### EXERCISE DIRECTIONS
Only the lines from the one containing "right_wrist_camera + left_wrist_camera" through the one containing "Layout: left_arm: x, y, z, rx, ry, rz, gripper" should be printed, exactly as they appear below, with both ends included.

### DATASET EXCERPT
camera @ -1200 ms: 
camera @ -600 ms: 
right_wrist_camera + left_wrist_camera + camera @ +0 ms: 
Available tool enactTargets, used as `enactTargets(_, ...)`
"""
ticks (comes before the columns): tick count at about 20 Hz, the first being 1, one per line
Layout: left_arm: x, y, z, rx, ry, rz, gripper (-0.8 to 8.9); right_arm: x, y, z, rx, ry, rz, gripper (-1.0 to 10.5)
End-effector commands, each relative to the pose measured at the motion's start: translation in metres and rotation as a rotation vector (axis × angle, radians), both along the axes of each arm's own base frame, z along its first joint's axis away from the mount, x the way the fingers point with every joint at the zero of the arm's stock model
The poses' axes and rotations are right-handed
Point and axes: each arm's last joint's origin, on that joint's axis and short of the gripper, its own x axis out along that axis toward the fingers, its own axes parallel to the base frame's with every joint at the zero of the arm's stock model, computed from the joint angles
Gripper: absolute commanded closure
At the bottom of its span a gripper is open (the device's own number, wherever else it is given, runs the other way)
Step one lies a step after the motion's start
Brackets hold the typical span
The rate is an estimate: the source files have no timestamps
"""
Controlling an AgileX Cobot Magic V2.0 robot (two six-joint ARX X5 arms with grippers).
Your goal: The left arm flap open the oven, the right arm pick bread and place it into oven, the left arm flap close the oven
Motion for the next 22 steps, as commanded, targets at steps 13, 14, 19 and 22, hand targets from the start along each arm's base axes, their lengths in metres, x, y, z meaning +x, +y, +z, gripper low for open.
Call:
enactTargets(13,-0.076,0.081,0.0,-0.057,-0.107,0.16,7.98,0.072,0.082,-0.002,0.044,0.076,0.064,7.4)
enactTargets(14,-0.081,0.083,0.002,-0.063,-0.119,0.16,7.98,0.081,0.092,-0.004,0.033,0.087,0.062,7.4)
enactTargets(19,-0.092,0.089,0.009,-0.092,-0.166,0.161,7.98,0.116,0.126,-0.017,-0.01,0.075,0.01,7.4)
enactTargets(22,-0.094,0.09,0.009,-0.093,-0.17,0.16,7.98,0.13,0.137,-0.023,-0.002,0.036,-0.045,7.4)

### RESULT
right_wrist_camera + left_wrist_camera + camera @ +0 ms: 
Available tool enactTargets, used as `enactTargets(_, ...)`
"""
ticks (comes before the columns): tick count at about 20 Hz, the first being 1, one per line
Layout: left_arm: x, y, z, rx, ry, rz, gripper (-0.8 to 8.9); right_arm: x, y, z, rx, ry, rz, gripper (-1.0 to 10.5)

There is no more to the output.